When a line of the entries contains "things", please list that line.

_____

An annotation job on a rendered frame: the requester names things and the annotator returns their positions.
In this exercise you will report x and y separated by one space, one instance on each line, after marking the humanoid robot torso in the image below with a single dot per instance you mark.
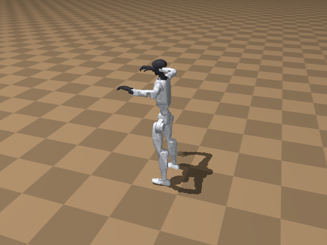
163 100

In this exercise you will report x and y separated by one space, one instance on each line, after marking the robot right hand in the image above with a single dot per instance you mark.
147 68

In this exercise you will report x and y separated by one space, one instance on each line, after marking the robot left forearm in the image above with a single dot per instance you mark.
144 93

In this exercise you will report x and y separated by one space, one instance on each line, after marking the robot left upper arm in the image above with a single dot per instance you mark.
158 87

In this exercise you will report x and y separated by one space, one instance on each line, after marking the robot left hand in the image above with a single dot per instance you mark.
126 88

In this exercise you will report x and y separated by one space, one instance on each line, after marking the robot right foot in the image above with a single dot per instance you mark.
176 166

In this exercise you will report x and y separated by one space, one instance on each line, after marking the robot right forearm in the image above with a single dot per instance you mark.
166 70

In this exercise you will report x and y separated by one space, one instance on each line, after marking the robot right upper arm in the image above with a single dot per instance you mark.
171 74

_____

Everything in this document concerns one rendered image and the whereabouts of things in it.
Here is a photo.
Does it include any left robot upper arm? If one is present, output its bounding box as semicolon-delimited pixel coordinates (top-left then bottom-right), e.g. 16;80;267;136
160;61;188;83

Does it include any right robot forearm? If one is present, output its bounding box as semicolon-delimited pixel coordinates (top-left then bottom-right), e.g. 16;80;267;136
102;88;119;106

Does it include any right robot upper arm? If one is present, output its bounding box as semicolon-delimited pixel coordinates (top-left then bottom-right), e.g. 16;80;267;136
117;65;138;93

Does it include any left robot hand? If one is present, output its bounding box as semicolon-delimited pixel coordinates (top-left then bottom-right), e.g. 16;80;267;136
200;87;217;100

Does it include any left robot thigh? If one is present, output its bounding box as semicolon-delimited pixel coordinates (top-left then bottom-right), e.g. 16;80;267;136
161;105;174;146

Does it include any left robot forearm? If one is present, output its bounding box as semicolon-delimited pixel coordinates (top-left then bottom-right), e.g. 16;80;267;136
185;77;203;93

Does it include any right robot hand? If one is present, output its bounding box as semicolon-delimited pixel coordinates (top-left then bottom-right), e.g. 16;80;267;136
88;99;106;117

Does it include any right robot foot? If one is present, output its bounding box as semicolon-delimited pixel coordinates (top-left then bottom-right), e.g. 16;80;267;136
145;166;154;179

_____

ANSWER TO THE EXERCISE:
An annotation job on a rendered frame: the requester names things and the annotator returns their positions.
Everything in this document concerns one rendered image and the whereabouts of things in it.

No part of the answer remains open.